** Information provided **
+++
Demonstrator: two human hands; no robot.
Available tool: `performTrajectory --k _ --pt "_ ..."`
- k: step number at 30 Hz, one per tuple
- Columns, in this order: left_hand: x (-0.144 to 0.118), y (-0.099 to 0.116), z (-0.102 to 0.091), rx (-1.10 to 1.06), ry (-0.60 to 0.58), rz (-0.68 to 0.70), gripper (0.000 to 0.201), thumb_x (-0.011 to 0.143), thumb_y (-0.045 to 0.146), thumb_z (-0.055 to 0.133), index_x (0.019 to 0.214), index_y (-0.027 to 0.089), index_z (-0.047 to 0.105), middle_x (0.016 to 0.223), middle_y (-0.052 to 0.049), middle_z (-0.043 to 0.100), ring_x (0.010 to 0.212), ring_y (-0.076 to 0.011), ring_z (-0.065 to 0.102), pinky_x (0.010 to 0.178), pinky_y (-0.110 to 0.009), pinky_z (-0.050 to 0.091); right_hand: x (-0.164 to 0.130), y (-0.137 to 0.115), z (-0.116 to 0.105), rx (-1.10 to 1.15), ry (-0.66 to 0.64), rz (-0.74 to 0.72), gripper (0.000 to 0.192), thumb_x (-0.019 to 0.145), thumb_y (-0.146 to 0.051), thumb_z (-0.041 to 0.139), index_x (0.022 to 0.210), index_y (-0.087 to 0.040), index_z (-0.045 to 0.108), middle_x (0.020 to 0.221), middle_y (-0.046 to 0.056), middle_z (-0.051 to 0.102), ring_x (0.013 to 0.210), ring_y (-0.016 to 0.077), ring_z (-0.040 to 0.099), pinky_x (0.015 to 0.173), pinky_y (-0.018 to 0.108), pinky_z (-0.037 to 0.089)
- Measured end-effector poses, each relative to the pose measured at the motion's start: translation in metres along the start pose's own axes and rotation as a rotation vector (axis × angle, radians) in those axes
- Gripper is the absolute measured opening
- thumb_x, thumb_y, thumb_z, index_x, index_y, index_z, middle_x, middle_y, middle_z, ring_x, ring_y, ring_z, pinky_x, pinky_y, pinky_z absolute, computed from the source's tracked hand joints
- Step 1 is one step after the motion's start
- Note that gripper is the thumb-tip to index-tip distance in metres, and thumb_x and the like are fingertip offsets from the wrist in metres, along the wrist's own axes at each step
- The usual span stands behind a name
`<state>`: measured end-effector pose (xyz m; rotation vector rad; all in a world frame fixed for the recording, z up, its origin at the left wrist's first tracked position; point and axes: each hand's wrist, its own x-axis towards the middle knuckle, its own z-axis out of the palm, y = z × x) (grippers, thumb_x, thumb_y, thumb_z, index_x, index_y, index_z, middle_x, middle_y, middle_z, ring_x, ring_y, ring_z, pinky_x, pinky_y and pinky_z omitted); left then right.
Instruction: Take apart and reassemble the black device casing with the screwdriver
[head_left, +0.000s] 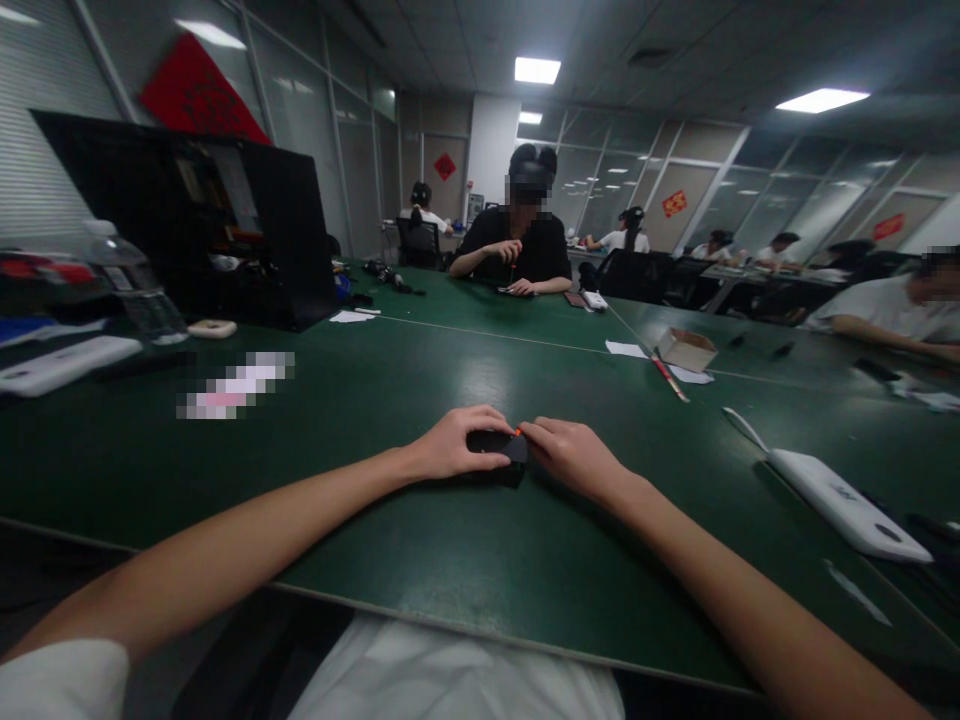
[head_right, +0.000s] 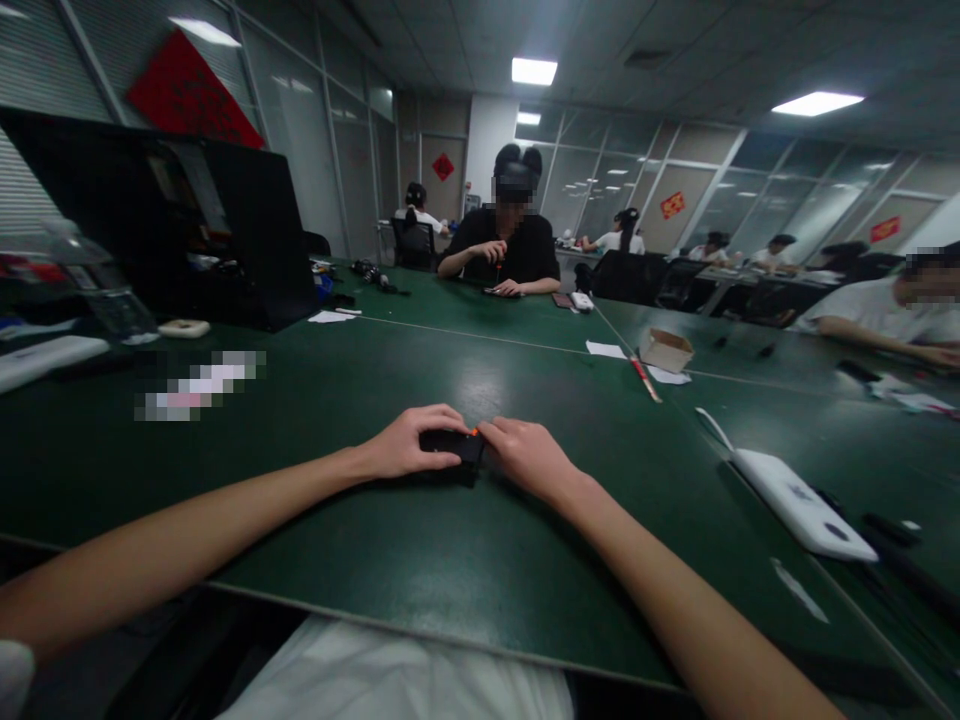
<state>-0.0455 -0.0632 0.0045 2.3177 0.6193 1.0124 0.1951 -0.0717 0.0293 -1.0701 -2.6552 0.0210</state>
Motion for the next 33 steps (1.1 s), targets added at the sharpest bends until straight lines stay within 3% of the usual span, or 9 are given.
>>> performTrajectory --k 7,13,19,25,30,33 --pt "0.002 0.004 -0.001 0.002 -0.031 0.034 0.04 0.081 0.04 0.072 0.114 0.018 0.068 0.111 -0.009 0.066 0.102 -0.0214 0.063 0.092 -0.034 0.047 0.004 0.002 0.006 0.154 -0.082 -0.017 0.027 0.096 -0.027 0.047 0.107 -0.019 0.07 0.091 0.003 0.074 0.075 0.0157 0.066 0.068 0.024 0.047" --pt "0.004 0.008 -0.002 -0.08 0.047 -0.1 0.035 0.081 0.037 0.072 0.11 0.017 0.07 0.108 -0.009 0.07 0.1 -0.0217 0.064 0.09 -0.034 0.048 -0.006 0.018 0.001 -0.002 -0.053 0.063 0.026 0.094 -0.029 0.05 0.107 -0.019 0.07 0.095 0.009 0.072 0.082 0.0211 0.066 0.073 0.029 0.046" --pt "0.006 0.002 0.0 -0.329 0.155 -0.289 0.038 0.08 0.038 0.071 0.111 0.015 0.069 0.11 -0.009 0.072 0.098 -0.0221 0.067 0.088 -0.034 0.051 -0.019 0.038 -0.009 -0.168 -0.027 0.168 0.028 0.096 -0.034 0.049 0.11 -0.018 0.067 0.103 0.013 0.07 0.082 0.0232 0.066 0.068 0.031 0.045" --pt "0.007 0.002 -0.001 -0.303 0.167 -0.271 0.039 0.08 0.038 0.071 0.111 0.015 0.07 0.109 -0.01 0.072 0.096 -0.0217 0.067 0.086 -0.033 0.051 -0.018 0.035 -0.005 -0.238 -0.027 0.174 0.029 0.096 -0.037 0.048 0.107 -0.019 0.068 0.098 0.012 0.069 0.08 0.0241 0.066 0.065 0.032 0.047" --pt "0.008 0.006 -0.005 -0.256 0.158 -0.223 0.037 0.083 0.037 0.07 0.112 0.015 0.071 0.11 -0.009 0.071 0.094 -0.0202 0.067 0.082 -0.03 0.051 -0.015 0.019 -0.008 -0.214 0.064 0.114 0.039 0.098 -0.043 0.044 0.121 -0.015 0.061 0.119 0.016 0.063 0.107 0.0281 0.059 0.089 0.039 0.048" --pt "0.008 0.007 -0.006 -0.182 0.144 -0.175 0.035 0.084 0.037 0.069 0.113 0.017 0.071 0.111 -0.009 0.071 0.096 -0.0201 0.066 0.082 -0.03 0.05 -0.013 0.003 -0.007 -0.096 0.126 -0.003 0.05 0.092 -0.053 0.054 0.125 -0.015 0.056 0.122 0.016 0.061 0.108 0.0288 0.057 0.096 0.043 0.046"
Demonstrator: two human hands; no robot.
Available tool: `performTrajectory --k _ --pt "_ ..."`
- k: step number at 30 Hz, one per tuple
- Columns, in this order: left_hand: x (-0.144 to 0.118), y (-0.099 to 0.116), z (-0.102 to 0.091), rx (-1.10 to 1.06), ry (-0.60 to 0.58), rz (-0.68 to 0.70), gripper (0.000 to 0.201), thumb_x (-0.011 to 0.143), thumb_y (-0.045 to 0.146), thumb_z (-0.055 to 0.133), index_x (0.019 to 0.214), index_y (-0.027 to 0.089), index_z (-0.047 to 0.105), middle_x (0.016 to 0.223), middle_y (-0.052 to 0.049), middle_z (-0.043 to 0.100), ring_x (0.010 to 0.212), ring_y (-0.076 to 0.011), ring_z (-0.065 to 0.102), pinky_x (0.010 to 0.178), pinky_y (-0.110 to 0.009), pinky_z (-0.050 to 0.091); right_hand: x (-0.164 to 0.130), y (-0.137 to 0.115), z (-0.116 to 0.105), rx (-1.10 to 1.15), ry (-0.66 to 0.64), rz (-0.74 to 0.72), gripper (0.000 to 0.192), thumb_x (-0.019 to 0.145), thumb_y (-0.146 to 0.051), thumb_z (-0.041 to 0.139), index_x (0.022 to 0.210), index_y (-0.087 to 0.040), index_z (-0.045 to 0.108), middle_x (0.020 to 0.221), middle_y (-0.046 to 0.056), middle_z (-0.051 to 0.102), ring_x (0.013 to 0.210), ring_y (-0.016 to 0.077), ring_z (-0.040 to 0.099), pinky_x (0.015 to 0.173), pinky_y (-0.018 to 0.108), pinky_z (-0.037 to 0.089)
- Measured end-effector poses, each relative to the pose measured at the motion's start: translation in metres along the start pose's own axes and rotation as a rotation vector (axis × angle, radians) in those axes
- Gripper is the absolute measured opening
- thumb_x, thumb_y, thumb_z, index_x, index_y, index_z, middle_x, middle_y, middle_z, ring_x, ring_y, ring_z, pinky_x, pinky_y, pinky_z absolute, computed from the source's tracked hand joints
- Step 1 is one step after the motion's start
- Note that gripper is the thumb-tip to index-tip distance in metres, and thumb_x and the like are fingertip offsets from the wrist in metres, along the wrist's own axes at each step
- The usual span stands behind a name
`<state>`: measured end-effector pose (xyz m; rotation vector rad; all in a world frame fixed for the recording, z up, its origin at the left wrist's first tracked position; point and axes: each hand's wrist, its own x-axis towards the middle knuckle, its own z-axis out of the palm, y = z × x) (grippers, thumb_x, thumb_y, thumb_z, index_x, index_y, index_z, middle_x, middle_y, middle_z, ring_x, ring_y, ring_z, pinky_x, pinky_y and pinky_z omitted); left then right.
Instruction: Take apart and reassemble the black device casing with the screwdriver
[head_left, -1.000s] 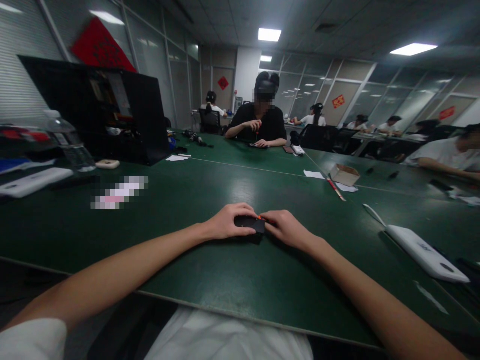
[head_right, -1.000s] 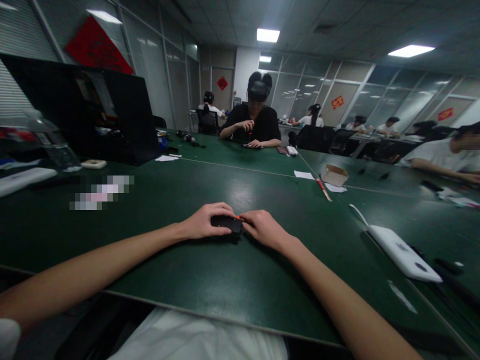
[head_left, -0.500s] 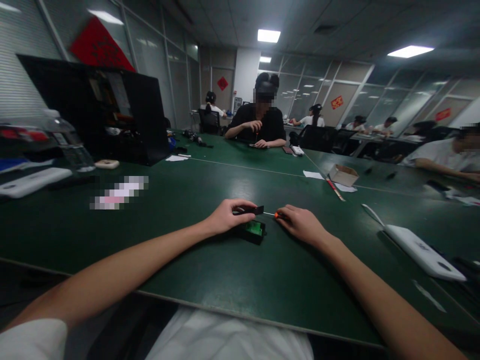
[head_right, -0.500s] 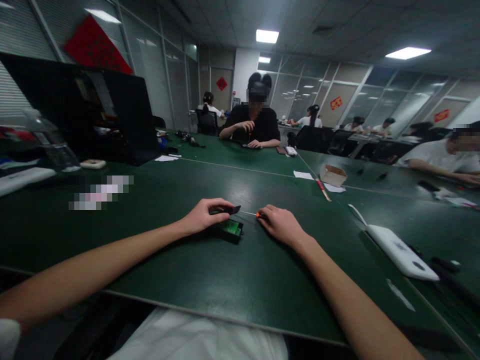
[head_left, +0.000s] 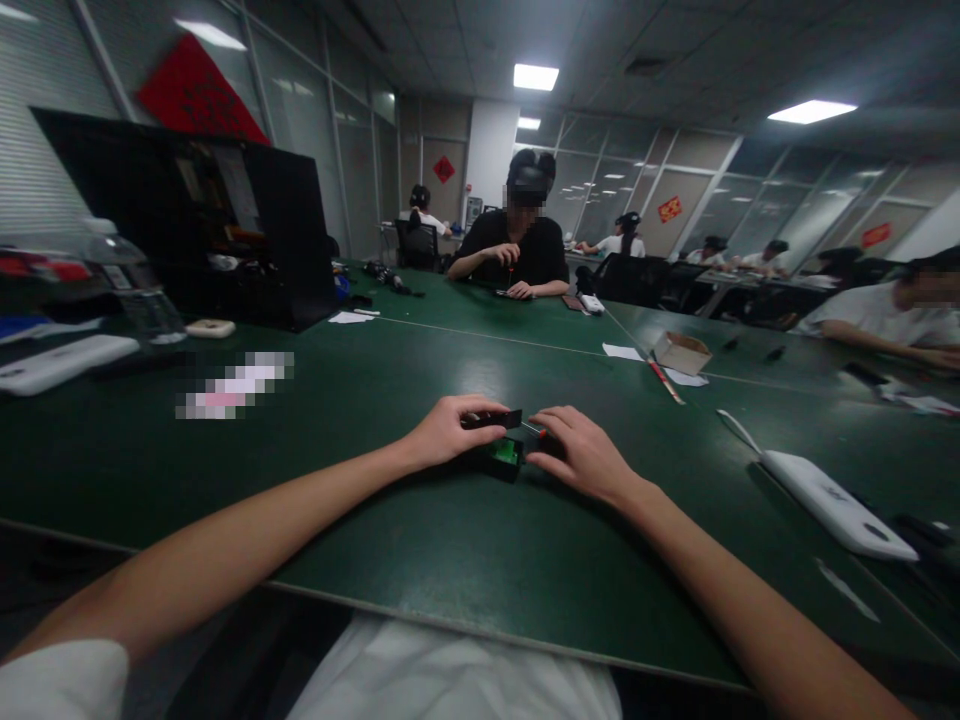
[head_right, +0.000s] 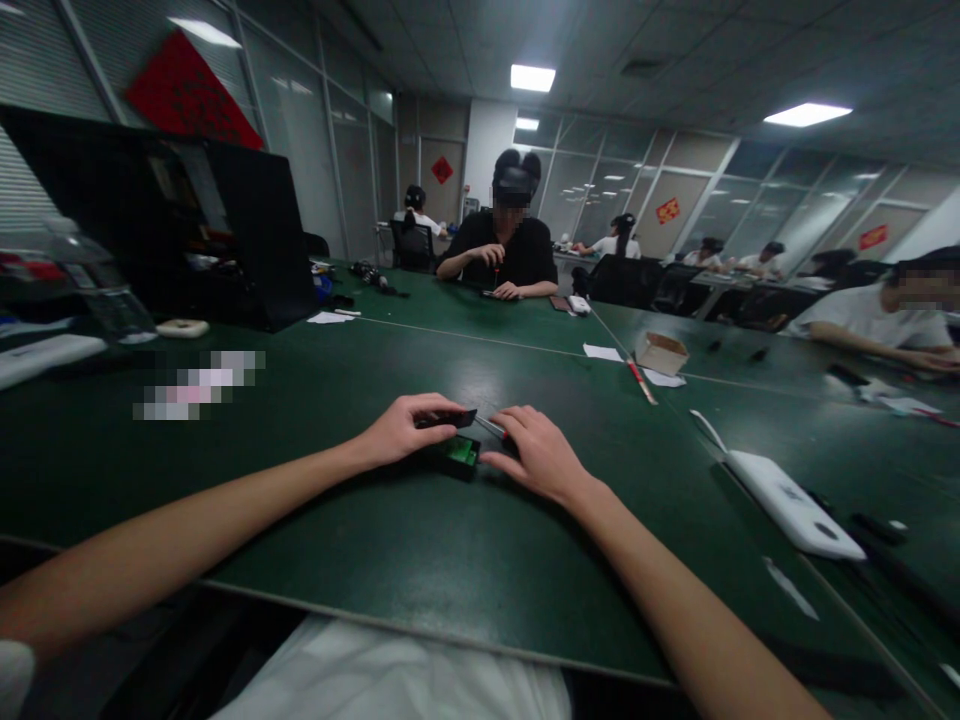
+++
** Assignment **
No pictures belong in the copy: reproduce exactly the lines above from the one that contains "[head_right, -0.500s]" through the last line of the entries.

** Exercise result **
[head_right, -0.500s] 
[head_left, +0.000s] 
[head_right, +0.000s] 

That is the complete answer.